No les contaré qué hice porque eso ya es otra historia, pero sí he de
confirmarles que el papel moneda nos trae de cabeza.
Todo
el mundo intenta amasar grandes fortunas, se desvive por adquirir propiedades,
por legar grandes herencias, viven más preocupados por los céntimos y sus
logros financieros, que de vivir. Señores, señoras, hay que disfrutar, hacer
que el tiempo sea llevadero, leve, ni mucho ni poco, en su justa medida (N.B.:
Si alguna vez me ven hecho un andrajoso, no se acuerden de este post y me tachen
de codicioso, se debe más a temas agropecuarios que a un mero afán
recaudatorio…).
Tampoco
soy partidario del derroche (que luego nos vemos como estamos) pero sí tienen que darse un gusto al cuerpo. Decidan ustedes el capricho, pero dénselo.
A veces este juego se acaba de repente, en un soplo, y quedará de nosotros en
este mundo apenas risas y algún que otro llanto.

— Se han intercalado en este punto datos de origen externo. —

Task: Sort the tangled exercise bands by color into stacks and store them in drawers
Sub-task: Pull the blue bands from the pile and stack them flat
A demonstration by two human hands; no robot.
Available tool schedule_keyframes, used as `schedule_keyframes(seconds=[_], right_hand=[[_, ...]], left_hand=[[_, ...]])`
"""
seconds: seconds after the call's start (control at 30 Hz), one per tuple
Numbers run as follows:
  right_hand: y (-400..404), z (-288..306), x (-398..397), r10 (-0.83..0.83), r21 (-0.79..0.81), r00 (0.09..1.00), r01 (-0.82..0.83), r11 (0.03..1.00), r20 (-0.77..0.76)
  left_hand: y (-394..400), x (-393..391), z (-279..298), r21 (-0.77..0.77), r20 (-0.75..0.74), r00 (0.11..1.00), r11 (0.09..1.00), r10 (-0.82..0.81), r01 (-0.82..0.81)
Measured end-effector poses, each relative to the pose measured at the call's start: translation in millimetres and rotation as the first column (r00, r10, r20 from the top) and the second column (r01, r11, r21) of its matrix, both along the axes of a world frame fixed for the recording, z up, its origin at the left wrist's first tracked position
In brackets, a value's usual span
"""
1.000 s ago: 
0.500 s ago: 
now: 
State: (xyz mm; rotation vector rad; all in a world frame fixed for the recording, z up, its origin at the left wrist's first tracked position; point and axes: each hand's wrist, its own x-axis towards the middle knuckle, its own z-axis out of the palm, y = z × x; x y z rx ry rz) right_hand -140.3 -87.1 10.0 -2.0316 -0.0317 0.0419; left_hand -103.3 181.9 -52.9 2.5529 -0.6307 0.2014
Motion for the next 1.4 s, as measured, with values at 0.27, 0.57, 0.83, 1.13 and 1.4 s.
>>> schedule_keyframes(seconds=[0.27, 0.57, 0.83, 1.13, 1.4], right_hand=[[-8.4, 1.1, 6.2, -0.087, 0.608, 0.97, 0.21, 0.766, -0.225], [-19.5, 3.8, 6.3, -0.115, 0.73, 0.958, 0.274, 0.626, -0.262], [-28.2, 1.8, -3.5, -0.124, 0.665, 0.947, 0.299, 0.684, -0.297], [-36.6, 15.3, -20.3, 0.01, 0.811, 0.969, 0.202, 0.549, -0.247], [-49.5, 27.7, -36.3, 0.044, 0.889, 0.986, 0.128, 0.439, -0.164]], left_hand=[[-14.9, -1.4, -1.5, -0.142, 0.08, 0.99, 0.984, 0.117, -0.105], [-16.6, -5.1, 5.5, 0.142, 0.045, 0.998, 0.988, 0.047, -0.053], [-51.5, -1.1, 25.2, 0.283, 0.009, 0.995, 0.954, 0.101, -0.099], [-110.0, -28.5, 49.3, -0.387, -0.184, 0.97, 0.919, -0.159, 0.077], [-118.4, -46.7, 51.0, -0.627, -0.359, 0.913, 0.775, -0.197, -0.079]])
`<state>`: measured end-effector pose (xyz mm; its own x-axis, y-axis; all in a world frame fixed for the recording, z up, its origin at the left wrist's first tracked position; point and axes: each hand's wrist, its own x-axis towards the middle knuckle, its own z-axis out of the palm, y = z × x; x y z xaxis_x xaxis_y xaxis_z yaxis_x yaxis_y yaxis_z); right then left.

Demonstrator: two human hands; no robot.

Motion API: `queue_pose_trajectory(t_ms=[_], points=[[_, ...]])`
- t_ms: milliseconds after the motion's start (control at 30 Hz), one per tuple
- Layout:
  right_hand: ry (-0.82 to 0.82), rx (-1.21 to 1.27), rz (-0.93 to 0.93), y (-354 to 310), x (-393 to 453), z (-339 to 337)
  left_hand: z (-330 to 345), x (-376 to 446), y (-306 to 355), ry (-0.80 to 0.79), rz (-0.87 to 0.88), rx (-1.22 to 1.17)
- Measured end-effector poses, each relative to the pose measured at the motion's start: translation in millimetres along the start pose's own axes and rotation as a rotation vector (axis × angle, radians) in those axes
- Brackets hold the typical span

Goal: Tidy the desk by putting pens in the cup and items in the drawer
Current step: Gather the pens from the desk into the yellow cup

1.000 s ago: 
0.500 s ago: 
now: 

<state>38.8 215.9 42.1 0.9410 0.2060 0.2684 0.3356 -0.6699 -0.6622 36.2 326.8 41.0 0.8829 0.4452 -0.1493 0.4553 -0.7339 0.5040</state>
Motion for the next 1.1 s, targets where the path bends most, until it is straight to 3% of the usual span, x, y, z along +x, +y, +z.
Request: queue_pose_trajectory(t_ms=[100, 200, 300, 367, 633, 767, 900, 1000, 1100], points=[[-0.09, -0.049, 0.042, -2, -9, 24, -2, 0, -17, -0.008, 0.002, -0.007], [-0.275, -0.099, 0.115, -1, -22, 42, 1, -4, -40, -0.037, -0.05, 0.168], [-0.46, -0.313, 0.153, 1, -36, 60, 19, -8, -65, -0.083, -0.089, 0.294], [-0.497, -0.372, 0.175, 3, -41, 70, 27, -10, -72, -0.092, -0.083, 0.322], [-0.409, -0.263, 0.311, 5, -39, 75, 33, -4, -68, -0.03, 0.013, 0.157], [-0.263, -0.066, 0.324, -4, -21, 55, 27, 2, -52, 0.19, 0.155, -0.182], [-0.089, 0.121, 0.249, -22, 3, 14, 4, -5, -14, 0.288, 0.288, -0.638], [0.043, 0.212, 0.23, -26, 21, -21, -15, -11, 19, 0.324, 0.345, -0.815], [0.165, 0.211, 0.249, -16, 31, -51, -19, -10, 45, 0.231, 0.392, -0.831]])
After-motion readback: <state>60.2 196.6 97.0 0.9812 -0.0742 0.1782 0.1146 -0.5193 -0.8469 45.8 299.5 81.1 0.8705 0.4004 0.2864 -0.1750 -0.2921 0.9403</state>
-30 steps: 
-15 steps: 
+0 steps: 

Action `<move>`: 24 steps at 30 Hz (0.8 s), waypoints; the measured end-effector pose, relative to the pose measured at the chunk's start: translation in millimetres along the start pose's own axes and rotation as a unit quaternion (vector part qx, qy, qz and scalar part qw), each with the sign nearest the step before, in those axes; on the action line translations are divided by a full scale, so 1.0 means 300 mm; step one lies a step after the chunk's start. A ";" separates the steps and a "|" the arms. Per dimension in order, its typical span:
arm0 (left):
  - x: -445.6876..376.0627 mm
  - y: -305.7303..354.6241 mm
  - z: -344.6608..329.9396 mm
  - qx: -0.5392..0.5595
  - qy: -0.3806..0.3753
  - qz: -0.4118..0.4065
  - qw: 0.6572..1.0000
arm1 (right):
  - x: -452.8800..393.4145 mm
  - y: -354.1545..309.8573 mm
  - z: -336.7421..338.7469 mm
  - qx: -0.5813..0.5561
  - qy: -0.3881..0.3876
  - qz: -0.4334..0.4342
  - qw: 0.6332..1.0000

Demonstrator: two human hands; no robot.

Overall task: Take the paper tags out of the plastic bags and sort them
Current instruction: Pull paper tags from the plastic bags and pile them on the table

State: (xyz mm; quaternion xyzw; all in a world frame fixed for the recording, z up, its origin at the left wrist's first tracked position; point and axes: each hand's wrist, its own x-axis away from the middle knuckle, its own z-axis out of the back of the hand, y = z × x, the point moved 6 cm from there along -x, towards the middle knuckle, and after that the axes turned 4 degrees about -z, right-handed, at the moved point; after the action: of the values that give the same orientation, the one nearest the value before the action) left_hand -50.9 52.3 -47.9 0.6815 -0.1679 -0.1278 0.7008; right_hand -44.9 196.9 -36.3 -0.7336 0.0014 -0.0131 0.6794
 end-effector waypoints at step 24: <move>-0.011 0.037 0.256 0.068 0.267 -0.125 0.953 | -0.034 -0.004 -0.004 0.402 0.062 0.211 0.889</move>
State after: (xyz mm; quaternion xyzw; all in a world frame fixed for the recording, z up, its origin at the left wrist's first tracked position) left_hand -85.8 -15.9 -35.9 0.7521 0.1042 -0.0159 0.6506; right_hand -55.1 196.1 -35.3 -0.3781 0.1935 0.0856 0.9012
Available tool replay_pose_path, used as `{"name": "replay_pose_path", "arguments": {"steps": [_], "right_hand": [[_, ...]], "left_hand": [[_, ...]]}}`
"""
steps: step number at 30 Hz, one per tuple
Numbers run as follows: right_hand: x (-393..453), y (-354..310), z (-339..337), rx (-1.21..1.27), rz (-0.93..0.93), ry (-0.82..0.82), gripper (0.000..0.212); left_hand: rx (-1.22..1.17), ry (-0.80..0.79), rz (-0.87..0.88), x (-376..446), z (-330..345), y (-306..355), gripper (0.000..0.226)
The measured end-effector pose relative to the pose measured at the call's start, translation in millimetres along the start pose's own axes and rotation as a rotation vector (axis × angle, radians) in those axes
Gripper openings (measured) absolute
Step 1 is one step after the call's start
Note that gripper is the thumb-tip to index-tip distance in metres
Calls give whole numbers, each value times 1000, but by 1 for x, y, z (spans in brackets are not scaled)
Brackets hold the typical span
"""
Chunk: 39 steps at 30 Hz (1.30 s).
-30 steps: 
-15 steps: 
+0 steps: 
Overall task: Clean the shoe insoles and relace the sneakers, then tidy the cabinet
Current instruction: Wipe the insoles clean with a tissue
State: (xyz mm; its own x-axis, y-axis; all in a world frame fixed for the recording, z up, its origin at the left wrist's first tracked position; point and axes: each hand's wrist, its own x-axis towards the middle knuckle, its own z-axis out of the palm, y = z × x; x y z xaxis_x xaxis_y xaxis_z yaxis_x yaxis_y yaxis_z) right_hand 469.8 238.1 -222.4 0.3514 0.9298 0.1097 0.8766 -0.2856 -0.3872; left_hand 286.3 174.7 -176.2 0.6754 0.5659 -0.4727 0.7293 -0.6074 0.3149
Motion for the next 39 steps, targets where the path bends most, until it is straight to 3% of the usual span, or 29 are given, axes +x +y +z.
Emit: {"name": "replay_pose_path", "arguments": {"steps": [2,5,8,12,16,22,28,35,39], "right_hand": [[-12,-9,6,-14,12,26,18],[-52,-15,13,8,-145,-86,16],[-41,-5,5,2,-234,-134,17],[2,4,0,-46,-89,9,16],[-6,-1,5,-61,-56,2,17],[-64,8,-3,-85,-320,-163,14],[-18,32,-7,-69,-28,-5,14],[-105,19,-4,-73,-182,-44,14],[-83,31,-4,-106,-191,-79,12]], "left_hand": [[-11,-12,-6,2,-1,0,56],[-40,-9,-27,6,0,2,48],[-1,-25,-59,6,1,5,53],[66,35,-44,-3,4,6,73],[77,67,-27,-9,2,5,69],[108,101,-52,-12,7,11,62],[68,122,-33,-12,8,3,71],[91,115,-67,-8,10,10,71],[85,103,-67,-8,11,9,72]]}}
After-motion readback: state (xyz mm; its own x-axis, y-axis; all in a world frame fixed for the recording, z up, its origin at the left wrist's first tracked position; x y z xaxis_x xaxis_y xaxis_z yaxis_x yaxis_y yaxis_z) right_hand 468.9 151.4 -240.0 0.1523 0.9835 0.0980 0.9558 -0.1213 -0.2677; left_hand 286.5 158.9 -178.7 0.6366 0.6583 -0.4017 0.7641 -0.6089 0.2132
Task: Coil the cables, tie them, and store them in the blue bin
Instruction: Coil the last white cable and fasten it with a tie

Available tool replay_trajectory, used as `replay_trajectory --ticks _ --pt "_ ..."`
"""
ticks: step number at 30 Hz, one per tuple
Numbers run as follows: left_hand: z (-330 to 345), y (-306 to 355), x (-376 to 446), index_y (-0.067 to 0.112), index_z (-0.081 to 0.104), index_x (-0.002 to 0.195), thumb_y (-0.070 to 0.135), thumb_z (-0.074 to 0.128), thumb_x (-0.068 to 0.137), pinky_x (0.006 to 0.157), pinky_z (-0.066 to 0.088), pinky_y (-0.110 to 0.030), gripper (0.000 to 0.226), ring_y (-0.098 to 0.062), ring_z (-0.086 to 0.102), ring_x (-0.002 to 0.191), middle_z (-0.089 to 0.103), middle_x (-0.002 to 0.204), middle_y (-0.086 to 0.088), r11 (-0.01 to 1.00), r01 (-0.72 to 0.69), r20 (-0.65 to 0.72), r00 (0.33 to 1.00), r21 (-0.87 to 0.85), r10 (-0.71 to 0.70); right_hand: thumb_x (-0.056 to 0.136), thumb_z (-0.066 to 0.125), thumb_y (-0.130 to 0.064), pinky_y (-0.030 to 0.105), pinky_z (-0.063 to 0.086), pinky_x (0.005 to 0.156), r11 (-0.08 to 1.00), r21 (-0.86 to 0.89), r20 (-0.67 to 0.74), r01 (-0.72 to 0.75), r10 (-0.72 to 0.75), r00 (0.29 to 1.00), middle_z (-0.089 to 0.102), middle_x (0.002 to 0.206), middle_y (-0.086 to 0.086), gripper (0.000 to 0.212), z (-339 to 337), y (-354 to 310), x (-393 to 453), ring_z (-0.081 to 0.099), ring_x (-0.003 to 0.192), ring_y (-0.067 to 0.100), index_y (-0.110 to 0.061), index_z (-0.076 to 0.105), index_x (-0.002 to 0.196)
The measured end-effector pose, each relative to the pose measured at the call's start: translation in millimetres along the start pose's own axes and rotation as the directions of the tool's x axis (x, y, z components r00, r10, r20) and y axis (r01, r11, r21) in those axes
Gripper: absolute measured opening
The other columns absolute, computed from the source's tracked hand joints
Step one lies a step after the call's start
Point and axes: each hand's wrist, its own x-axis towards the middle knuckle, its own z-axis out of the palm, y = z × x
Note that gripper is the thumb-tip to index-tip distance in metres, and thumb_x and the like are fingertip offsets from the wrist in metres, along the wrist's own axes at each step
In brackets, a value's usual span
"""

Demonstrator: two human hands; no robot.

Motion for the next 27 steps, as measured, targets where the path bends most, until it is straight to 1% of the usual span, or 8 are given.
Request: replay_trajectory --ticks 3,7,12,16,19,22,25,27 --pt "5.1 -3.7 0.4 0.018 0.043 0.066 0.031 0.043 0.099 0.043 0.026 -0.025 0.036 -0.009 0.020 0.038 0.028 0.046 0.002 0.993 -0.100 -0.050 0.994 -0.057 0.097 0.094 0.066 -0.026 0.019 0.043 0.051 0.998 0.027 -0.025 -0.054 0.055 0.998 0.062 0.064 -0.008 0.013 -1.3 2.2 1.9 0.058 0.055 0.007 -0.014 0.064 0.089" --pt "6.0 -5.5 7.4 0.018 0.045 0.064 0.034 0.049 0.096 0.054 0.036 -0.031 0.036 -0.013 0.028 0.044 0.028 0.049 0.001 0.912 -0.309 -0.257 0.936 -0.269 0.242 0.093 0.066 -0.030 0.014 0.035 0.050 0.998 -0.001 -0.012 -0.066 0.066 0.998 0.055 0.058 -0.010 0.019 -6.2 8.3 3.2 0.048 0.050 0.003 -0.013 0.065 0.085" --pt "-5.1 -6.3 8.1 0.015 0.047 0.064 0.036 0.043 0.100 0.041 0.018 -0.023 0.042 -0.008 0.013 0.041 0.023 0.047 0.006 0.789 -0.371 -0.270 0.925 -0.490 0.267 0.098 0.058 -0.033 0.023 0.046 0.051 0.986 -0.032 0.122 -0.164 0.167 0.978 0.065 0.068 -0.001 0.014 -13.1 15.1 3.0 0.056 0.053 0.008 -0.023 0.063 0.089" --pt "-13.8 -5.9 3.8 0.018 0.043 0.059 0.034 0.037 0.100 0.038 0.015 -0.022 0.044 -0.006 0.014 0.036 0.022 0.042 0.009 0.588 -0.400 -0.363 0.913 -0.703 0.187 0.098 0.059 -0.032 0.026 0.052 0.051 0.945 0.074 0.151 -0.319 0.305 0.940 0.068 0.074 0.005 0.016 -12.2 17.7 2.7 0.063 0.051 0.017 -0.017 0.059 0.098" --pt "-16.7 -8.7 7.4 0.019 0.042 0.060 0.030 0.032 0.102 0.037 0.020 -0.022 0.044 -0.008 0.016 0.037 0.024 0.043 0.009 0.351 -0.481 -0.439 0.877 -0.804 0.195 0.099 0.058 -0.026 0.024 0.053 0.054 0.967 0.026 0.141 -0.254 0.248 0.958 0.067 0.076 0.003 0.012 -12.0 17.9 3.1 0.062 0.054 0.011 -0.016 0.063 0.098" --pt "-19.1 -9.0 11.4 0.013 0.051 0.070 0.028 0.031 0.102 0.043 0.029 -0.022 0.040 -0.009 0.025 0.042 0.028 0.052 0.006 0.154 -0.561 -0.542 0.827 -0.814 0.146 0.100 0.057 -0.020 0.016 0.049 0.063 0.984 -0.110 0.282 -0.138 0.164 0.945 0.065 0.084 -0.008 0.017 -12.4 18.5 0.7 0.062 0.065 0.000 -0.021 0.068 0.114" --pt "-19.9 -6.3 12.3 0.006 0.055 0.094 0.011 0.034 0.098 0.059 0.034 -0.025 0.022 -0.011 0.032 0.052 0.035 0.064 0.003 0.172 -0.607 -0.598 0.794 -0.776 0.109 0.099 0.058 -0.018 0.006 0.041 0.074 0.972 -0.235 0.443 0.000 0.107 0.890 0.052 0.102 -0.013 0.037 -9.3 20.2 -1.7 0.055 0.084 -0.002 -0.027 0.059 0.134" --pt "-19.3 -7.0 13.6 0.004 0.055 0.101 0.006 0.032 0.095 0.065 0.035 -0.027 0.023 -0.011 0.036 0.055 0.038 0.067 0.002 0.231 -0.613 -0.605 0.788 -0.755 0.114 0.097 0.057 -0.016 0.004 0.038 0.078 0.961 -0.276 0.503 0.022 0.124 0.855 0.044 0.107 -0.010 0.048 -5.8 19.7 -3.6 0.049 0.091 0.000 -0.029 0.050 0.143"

Y si no me creen, pregúntele a
avaros y acaparadores, unos que, más tarde que temprano, denotan que el dinero,
a menos que lo gastemos, poco nos da excepto quebraderos de cabeza, enfados y
miedo, mucho miedo; algo de lo que nos habla El oro de la liebre (que por cierto tiene una ventana en el ojo, que bien me recuerda a la otra tan famosa de Durero), el último gran libro de Martin Baltscheit y Christine Schwarz (editorial Lóguez) en el que se pone en evidencia que hasta los más
feroces y temibles, viven supeditados al yugo de la ruindad y la usura, un
poder que nos consume y aplasta, y se extiende entre nosotros como la peste.